(Entries taken from a collection)
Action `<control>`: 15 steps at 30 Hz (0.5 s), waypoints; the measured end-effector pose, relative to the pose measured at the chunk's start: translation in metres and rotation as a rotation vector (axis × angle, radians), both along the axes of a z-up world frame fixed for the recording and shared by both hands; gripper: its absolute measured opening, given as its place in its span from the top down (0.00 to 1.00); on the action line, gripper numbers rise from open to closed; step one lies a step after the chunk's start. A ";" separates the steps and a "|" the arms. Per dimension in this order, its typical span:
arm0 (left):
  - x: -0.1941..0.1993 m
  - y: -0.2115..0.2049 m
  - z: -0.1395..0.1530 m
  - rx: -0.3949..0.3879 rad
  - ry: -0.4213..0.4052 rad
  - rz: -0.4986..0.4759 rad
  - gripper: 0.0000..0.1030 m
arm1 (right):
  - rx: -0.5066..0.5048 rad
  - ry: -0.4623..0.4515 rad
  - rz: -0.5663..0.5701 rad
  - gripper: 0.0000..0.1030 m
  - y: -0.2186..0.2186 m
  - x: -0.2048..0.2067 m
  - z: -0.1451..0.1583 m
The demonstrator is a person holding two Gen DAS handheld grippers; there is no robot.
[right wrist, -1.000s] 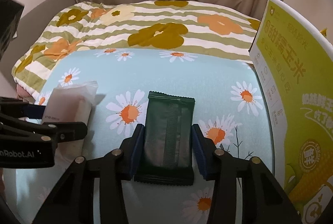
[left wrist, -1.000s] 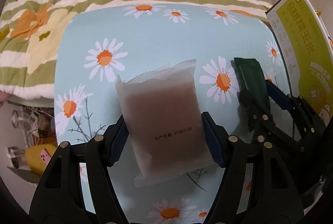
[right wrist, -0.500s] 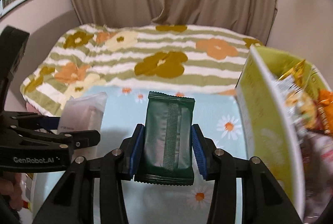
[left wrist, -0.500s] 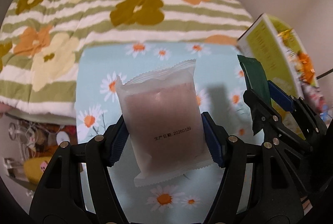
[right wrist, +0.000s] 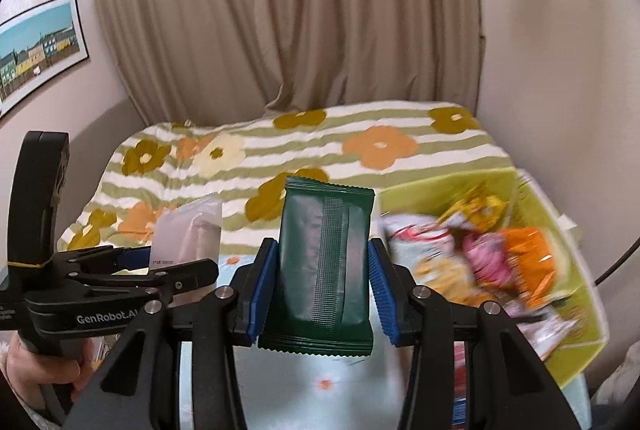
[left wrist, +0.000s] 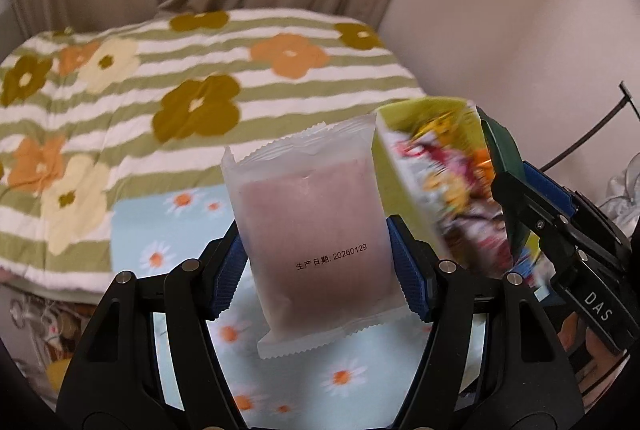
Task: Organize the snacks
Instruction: 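Carry both packets over the cardboard box and open both tools to drop them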
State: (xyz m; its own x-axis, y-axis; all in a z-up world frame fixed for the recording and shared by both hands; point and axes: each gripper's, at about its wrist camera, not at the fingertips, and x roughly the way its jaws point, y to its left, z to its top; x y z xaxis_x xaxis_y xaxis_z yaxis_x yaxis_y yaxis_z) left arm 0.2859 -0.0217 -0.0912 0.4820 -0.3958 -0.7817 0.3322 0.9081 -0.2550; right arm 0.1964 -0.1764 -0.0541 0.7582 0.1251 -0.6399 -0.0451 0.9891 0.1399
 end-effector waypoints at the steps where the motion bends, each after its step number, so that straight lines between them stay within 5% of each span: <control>1: 0.000 -0.009 0.003 -0.003 -0.005 -0.002 0.38 | -0.001 -0.005 -0.001 0.60 -0.010 0.000 0.004; 8: 0.006 -0.102 0.012 -0.029 -0.005 -0.007 0.38 | -0.001 -0.011 0.005 0.60 -0.100 0.002 0.016; 15: 0.012 -0.181 -0.012 -0.025 0.063 0.007 0.38 | 0.014 0.040 0.046 0.60 -0.166 0.017 0.001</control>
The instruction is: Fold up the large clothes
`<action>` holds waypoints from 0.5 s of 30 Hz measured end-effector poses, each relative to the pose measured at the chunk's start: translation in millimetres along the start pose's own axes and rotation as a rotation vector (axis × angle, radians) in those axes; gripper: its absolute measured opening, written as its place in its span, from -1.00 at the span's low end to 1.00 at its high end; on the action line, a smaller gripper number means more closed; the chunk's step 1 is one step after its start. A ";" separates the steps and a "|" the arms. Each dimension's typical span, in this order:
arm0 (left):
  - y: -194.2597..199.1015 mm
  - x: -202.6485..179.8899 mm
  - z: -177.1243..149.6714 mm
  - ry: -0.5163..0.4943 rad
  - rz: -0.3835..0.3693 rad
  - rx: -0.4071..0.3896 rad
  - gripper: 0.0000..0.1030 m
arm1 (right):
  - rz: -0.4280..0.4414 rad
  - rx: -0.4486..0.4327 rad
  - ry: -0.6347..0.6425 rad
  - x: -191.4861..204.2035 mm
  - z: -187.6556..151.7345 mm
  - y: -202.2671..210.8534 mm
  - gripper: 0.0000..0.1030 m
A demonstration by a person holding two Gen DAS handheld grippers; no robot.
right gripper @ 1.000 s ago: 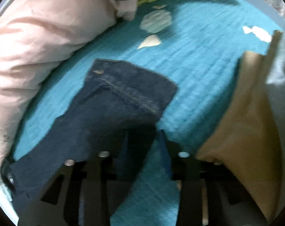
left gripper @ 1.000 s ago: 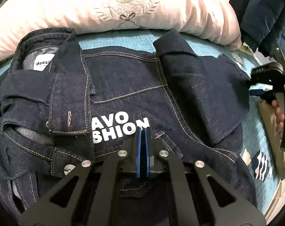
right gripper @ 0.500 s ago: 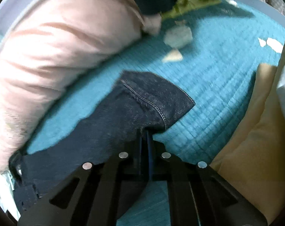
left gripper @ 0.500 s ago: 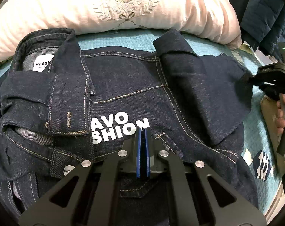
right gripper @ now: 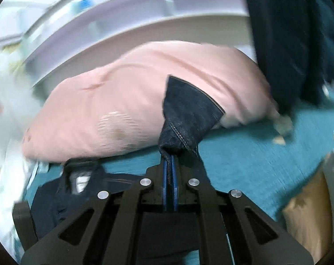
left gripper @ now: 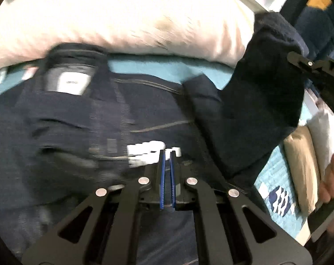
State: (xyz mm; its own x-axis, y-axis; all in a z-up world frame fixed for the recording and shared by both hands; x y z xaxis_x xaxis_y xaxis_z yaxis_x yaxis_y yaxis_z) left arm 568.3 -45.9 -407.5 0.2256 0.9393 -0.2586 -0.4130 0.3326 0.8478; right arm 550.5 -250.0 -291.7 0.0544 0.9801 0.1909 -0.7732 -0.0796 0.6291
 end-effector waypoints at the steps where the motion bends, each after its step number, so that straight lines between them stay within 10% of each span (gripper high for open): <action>1: 8.4 11.4 -0.1 0.026 -0.001 -0.008 -0.90 | 0.017 -0.003 0.021 12.7 -1.4 -2.1 -0.92; 15: 83.6 171.1 -20.1 0.240 0.183 -0.043 -0.91 | 0.144 0.166 0.417 220.1 -102.3 -68.8 -0.90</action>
State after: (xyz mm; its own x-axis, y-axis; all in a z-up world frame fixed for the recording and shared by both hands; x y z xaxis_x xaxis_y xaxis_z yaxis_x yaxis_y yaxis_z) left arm 554.7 144.3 -390.1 -0.0686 0.9754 -0.2097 -0.4652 0.1547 0.8716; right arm 551.0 -10.2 -370.1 -0.3308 0.9436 -0.0122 -0.6410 -0.2152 0.7367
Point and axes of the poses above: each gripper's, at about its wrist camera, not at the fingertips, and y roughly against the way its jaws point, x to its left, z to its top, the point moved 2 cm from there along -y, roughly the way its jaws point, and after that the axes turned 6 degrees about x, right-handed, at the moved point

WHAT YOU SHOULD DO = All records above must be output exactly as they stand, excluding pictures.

RESULT FOR THIS EXERCISE =
Action `<control>`: 15 steps at 30 Hz (0.5 s), waypoints; the measured end-effector pose, relative to the pose measured at the chunk's start: translation in metres and rotation as a rotation vector (axis × angle, radians), both along the axes of a z-up world frame fixed for the recording and shared by both hands; gripper: its absolute measured opening, given as its place in its span from the top down (0.00 to 1.00); on the action line, gripper numbers rise from open to closed; step one lies a step after the chunk's start. A ";" separates the steps and a "|" the arms. Per dimension in this order, its typical span:
arm0 (left):
  - x: -0.1941..0.1993 m
  - y: -0.2115..0.2049 m
  - z: -0.1395..0.1530 m
  - rx: -0.3949..0.3879 rad
  - ry: -0.4213..0.4052 rad
  - rz: -0.4986..0.4759 rad
  - gripper: 0.0000..0.1030 m
arm1 (right):
  - rx: -0.5066..0.5048 rad
  - ry: -0.4623..0.4515 rad
  - rz: -0.5663..0.5701 rad
  - gripper: 0.0000..0.1030 m
  - y: -0.2186..0.2186 m
  - x: -0.2048..0.2067 m
  - z: -0.1451..0.1583 m
The demonstrator is a person holding two Gen DAS handheld grippers; there is no robot.
[right wrist, -1.000s] 
[left wrist, -1.000s] 
[right wrist, -0.500s] 
[left wrist, -0.500s] 
[right wrist, +0.000s] 
[left wrist, +0.000s] 
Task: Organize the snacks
Instruction: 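Carry both packets over the cardboard box and open both tools to drop them
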State: (xyz m; its own x-axis, y-axis; all in a z-up world frame fixed for the recording and shared by both hands; point and axes: each gripper's, at about its wrist camera, not at the fingertips, and x roughly the way its jaws point, y to its left, z to its top; x y z xaxis_x xaxis_y xaxis_z yaxis_x yaxis_y yaxis_z) left arm 0.2859 -0.0217 -0.0912 0.4820 -0.3958 -0.7817 0.3322 0.9081 -0.2550; right arm 0.1964 -0.1764 -0.0541 0.7582 0.1251 -0.6399 -0.0451 0.9891 0.1399
 end-effector waypoints at the steps where the motion bends, each after its step number, so that straight lines between them stay within 5% of each span: <control>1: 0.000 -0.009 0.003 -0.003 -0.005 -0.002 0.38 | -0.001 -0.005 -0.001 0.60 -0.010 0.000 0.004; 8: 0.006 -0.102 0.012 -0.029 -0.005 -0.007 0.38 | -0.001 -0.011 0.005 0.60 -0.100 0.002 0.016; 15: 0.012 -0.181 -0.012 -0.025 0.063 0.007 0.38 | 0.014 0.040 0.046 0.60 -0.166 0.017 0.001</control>
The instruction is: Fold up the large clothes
`<action>` holds waypoints from 0.5 s of 30 Hz measured end-effector poses, each relative to the pose measured at the chunk's start: translation in millimetres along the start pose's own axes and rotation as a rotation vector (axis × angle, radians) in those axes; gripper: its absolute measured opening, written as its place in its span, from -1.00 at the span's low end to 1.00 at its high end; on the action line, a smaller gripper number means more closed; the chunk's step 1 is one step after its start. A ";" separates the steps and a "|" the arms. Each dimension's typical span, in this order:
arm0 (left):
  - y: -194.2597..199.1015 mm
  - x: -202.6485..179.8899 mm
  - z: -177.1243..149.6714 mm
  - ry: -0.5163..0.4943 rad
  - rz: -0.3835..0.3693 rad
  - rx: -0.4071..0.3896 rad
  - gripper: 0.0000..0.1030 m
arm1 (right):
  - rz: -0.4280..0.4414 rad
  - rx: -0.4486..0.4327 rad
  - ry: -0.6347..0.6425 rad
  - x: -191.4861..204.2035 mm
  - z: -187.6556..151.7345 mm
  - y: -202.2671..210.8534 mm
  - gripper: 0.0000..0.1030 m
A demonstration by a person holding two Gen DAS handheld grippers; no robot.
right gripper @ 1.000 s ago: 
left gripper @ 1.000 s ago: 
right gripper @ 0.500 s ago: 
left gripper @ 0.500 s ago: 
right gripper @ now: 
left gripper @ now: 
State: (xyz mm; its own x-axis, y-axis; all in a z-up world frame fixed for the recording and shared by both hands; x y z xaxis_x xaxis_y xaxis_z yaxis_x yaxis_y yaxis_z) left arm 568.3 -45.9 -407.5 0.2256 0.9393 -0.2586 -0.4130 0.3326 0.8478; right arm 550.5 -250.0 -291.7 0.0544 0.9801 0.1909 -0.7732 -0.0796 0.6291
 end-effector waypoints at the steps where the motion bends, each after its step number, so that straight lines between them stay within 10% of each span (gripper high for open): <action>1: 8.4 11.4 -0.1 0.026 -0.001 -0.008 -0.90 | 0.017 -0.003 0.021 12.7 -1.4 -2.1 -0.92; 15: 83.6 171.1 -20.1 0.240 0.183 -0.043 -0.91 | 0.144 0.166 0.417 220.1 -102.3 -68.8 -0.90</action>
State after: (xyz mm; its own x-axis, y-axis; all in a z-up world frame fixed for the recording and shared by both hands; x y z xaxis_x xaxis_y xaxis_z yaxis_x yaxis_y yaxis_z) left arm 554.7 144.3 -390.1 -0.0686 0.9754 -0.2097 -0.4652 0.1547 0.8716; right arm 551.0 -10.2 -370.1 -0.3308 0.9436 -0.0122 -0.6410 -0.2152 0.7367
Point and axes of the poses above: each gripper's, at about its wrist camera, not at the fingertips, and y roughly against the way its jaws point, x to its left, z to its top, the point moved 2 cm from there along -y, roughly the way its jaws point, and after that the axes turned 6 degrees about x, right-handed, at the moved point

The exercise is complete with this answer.